* Work item: Look through the data below. Pick out the lines holding the string "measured".

▽

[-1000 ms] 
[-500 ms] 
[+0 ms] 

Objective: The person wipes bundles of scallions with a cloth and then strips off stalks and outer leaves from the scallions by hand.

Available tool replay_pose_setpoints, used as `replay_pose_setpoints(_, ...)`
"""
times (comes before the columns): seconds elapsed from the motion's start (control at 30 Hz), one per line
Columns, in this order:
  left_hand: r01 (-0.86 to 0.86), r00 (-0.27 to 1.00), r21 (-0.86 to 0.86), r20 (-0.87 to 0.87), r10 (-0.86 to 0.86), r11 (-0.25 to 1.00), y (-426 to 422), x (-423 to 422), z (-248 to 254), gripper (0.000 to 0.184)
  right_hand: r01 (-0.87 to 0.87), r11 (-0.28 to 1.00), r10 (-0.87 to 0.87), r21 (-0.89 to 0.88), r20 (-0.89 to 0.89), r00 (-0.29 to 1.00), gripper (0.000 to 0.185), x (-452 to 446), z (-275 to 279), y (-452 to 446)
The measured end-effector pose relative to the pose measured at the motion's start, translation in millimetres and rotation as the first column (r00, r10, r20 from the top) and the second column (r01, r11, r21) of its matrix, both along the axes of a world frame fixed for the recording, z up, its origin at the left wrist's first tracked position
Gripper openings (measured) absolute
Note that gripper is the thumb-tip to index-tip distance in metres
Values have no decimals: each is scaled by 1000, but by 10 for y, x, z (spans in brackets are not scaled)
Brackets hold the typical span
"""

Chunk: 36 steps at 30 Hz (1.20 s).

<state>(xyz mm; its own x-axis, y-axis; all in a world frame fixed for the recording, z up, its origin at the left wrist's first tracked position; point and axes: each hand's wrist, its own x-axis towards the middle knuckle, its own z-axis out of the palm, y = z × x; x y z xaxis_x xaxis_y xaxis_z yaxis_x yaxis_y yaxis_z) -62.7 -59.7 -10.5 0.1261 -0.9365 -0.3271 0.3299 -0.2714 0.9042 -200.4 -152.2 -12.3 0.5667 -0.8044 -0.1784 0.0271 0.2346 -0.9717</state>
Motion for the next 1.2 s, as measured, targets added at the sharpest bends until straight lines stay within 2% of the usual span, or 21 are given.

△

* Result:
The measured end-effector pose relative to the pose measured at the motion's start, translation in millimetres and rotation as the first column (r00, r10, r20 from the top) and the second column (r01, r11, r21) of its matrix, both along the axes of a world frame fixed for the recording, z up, its origin at the left wrist's first tracked position
Gripper openings (measured) absolute
Motion for the next 1.2 s, as measured, targets added at the sharpest bends until straight lines stay within 2% of the usual span, or 21 are given.

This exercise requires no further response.